In the material below, find each line with the word "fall" and list it.
^^^^
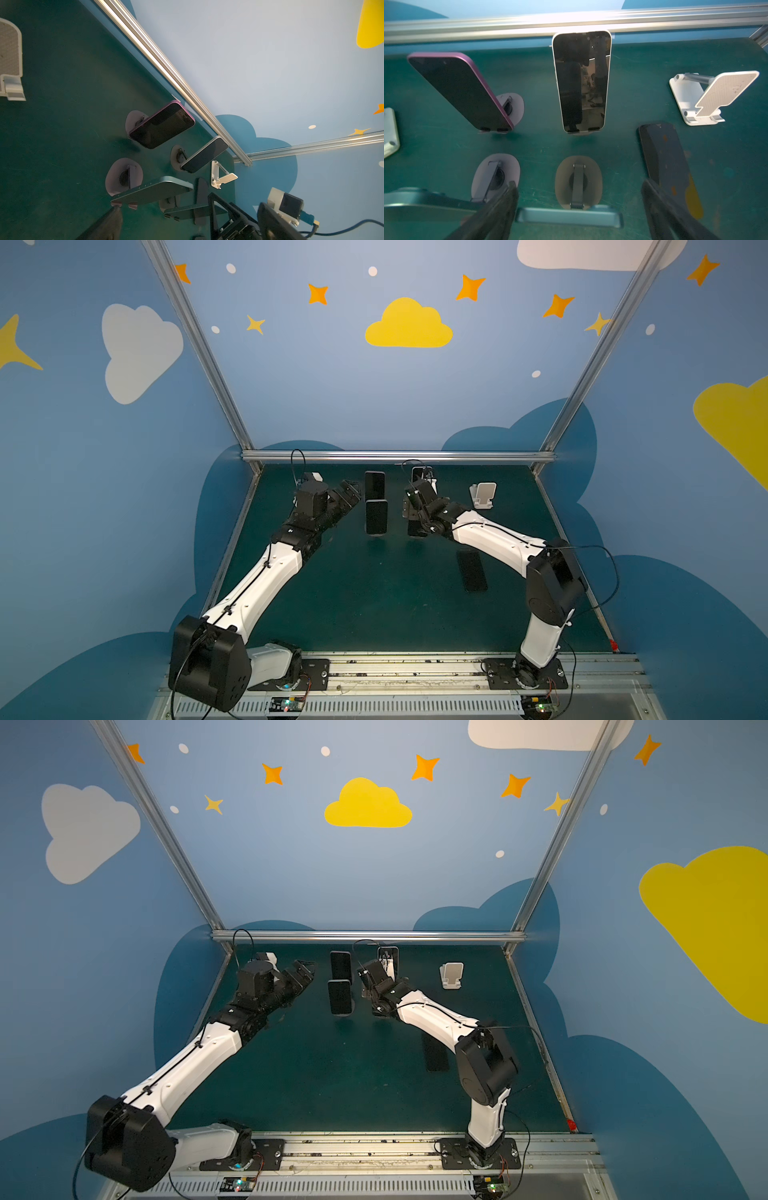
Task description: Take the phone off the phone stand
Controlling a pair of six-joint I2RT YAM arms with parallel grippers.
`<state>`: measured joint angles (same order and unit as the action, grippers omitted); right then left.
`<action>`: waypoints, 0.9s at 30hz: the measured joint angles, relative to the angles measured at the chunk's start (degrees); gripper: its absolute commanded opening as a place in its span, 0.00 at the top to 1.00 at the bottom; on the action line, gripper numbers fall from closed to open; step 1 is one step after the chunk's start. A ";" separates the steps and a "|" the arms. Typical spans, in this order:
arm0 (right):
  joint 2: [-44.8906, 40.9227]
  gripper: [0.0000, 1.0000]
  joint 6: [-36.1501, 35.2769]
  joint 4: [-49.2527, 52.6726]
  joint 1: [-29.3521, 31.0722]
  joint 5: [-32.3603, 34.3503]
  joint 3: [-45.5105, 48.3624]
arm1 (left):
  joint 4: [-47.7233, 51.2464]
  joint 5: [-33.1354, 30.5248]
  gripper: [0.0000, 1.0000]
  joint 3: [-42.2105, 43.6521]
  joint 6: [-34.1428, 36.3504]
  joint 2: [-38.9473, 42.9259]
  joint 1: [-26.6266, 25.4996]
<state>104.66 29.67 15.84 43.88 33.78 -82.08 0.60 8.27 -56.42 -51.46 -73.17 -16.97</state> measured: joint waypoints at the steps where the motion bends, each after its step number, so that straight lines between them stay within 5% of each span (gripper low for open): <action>1: 0.00 0.09 0.07 -0.61 0.11 0.02 0.20 | -0.37 0.26 0.00 0.09 -0.28 -0.20 0.00; 27: 2.80 0.15 1.62 -4.87 -1.55 -1.97 2.97 | -2.14 3.06 0.00 0.17 -2.21 -2.84 0.46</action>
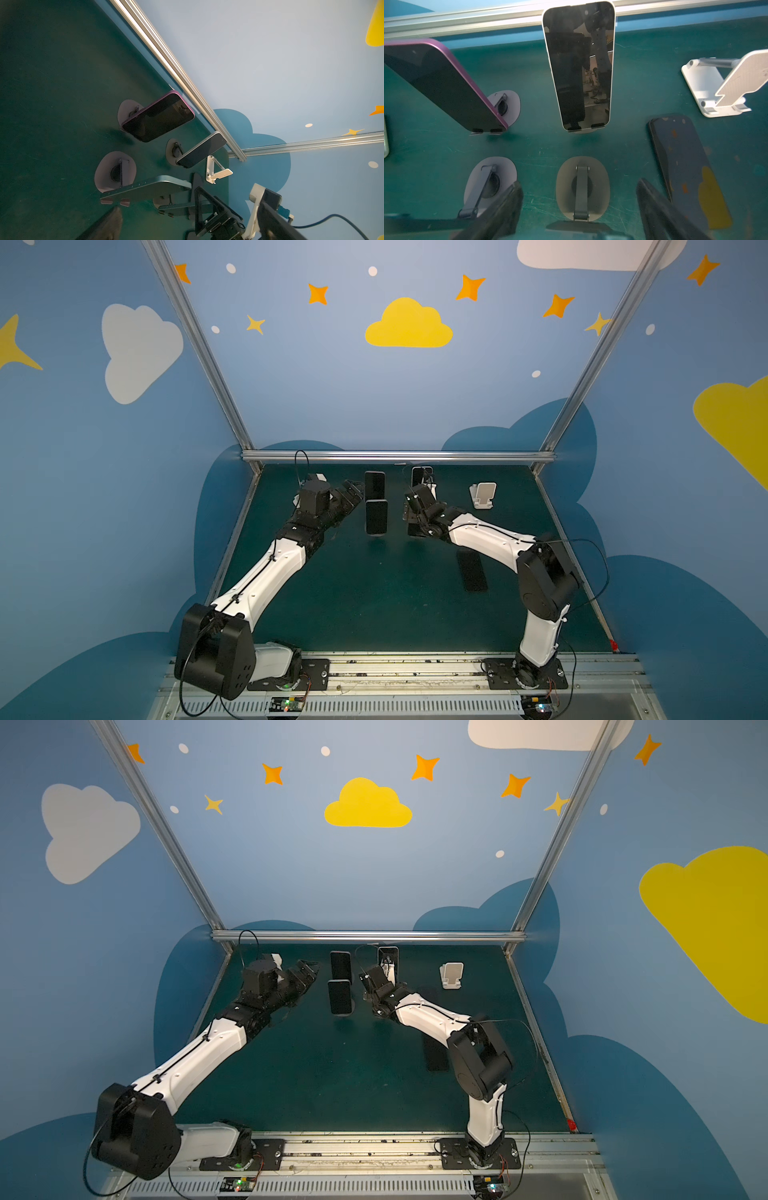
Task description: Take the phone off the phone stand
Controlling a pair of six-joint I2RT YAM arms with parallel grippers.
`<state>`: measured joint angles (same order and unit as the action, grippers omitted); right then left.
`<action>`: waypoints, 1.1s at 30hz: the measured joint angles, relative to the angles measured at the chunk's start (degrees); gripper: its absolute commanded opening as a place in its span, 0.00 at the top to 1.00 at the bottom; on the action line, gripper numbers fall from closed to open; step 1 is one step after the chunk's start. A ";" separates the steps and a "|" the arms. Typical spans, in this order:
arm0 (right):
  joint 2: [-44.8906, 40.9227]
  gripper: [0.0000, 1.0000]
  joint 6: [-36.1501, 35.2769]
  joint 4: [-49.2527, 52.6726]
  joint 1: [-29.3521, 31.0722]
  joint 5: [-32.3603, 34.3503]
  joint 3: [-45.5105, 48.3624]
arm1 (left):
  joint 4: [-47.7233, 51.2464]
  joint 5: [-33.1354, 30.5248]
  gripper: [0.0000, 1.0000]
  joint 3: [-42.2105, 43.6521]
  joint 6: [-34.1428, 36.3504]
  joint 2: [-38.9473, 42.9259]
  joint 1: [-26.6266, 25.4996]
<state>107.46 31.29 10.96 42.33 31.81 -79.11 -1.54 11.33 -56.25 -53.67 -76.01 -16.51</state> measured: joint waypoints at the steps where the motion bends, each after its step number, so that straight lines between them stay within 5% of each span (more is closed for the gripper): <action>1: 0.17 0.15 0.00 -0.17 -0.04 -0.20 0.07 | 0.00 0.00 0.00 0.02 0.00 -0.02 0.00; 33: -3.30 0.29 -5.86 -6.21 0.33 -4.94 4.46 | -1.73 3.37 0.00 0.02 -0.20 -1.07 -0.02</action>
<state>104.16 25.43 4.75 42.65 26.87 -74.65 -3.27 14.70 -56.23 -53.87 -77.08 -16.53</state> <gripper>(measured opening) 0.734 0.996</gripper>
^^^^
Answer space |
`<action>`: waypoints, 0.9s at 30hz: the measured joint angles, relative to the angles measured at the chunk's start (degrees); gripper: its absolute commanded opening as a place in its span, 0.00 at the top to 1.00 at the bottom; on the action line, gripper numbers fall from closed to open; step 1 is one step after the chunk's start. A ";" separates the steps and a "|" the arms. Typical spans, in this order:
`<action>`: waypoints, 1.1s at 30hz: the measured joint angles, relative to the angles measured at the chunk's start (degrees); gripper: its absolute commanded opening as a place in its span, 0.00 at the top to 1.00 at the bottom; on the action line, gripper numbers fall from closed to open; step 1 is one step after the chunk's start. A ";" separates the steps and a "|" the arms. Typical spans, in this order:

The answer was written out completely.